Action item = Work out the number of lines with the word "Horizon" in the material below, then reply with that number only.
----------
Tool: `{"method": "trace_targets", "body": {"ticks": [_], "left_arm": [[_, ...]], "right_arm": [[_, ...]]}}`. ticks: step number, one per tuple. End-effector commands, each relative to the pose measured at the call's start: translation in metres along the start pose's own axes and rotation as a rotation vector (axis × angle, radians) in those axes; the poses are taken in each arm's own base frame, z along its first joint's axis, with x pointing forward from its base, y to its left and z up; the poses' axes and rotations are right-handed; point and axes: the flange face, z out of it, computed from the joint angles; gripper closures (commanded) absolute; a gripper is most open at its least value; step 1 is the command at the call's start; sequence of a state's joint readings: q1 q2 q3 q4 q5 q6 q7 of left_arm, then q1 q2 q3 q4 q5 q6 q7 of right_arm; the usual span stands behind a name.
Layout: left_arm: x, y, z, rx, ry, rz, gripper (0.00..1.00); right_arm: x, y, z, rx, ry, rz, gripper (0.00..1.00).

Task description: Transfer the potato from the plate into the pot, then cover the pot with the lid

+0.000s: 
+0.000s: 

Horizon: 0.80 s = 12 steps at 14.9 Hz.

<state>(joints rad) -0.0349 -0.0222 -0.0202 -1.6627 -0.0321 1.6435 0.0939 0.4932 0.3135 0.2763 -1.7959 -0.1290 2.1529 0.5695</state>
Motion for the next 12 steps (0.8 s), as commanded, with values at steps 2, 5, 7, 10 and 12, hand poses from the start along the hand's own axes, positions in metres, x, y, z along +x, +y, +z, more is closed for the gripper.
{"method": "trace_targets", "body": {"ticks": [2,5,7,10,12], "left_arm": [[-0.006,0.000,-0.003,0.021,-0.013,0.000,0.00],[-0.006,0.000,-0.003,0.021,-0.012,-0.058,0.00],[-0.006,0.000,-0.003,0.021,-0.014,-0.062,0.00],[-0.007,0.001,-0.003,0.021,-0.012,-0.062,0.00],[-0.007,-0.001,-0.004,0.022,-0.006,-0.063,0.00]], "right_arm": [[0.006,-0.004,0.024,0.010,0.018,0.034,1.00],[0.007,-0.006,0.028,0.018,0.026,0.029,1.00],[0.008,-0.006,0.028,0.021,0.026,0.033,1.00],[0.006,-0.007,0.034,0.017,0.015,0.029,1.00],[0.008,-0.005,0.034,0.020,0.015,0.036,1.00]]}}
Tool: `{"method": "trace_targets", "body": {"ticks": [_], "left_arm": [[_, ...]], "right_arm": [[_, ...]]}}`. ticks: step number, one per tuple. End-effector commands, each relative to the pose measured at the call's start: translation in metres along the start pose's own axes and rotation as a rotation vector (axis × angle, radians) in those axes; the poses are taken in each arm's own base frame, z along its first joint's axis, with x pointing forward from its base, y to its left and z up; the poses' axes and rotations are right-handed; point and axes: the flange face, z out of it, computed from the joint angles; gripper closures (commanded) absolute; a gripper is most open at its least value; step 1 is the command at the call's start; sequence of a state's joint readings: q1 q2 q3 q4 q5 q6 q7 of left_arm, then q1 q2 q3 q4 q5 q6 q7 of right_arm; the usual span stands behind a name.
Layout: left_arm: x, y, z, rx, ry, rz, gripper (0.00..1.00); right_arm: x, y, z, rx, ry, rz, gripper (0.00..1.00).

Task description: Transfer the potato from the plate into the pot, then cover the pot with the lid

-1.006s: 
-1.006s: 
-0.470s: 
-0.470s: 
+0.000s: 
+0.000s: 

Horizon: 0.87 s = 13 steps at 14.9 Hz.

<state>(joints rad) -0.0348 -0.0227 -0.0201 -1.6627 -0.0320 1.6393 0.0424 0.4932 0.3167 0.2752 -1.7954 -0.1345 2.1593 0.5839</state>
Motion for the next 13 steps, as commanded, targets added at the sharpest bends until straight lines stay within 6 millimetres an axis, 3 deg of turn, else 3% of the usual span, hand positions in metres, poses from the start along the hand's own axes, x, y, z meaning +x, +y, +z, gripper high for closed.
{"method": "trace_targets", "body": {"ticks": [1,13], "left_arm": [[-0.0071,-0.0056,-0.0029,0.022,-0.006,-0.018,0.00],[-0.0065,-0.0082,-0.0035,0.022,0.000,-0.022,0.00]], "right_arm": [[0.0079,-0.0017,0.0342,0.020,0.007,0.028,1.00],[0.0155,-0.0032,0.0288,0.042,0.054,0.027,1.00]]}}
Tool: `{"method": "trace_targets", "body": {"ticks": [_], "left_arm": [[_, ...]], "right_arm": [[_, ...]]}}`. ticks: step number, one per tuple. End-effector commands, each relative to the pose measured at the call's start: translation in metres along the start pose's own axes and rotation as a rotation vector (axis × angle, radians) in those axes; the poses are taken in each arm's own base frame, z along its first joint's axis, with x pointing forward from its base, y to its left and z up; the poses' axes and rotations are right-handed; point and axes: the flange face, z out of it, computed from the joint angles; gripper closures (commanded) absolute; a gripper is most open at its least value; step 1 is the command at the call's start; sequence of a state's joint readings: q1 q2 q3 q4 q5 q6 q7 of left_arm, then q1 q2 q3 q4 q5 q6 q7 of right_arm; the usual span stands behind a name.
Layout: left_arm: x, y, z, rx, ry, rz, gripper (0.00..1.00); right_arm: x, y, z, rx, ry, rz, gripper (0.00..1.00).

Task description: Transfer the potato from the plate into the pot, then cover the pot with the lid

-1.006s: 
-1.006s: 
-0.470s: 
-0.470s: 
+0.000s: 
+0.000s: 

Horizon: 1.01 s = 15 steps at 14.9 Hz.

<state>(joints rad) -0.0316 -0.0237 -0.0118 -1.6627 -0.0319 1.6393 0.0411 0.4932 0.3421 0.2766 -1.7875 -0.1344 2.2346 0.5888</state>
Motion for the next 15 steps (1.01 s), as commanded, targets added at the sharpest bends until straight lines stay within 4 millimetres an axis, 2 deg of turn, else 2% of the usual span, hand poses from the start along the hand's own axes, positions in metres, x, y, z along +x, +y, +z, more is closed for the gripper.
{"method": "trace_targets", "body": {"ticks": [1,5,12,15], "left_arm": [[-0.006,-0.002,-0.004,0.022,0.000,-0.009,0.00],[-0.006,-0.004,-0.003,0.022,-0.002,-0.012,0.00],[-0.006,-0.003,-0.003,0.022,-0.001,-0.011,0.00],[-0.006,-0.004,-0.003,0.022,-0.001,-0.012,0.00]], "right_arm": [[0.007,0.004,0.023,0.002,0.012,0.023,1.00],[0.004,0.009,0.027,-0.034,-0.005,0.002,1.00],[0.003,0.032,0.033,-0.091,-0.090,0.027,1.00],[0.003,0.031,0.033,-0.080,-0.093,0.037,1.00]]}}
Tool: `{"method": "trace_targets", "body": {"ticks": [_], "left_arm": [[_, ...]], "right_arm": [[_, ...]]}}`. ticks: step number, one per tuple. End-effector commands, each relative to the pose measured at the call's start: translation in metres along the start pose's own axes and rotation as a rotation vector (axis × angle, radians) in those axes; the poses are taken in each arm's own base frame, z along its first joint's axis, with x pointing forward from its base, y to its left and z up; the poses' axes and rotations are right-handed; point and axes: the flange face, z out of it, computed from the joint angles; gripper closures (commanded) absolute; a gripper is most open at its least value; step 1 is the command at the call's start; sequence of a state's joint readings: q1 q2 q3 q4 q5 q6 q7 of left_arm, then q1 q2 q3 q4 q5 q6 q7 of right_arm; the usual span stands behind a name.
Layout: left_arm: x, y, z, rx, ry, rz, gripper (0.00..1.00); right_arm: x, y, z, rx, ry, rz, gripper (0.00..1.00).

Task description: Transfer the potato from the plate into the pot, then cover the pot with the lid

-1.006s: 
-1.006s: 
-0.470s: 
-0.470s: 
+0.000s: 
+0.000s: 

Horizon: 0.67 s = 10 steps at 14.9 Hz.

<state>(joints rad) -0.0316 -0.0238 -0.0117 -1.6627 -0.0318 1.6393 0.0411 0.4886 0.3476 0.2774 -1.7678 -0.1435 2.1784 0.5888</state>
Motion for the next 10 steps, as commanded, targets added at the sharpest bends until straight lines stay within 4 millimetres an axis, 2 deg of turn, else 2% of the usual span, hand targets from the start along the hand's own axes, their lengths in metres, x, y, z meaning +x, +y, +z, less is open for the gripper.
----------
Solution to this problem = 4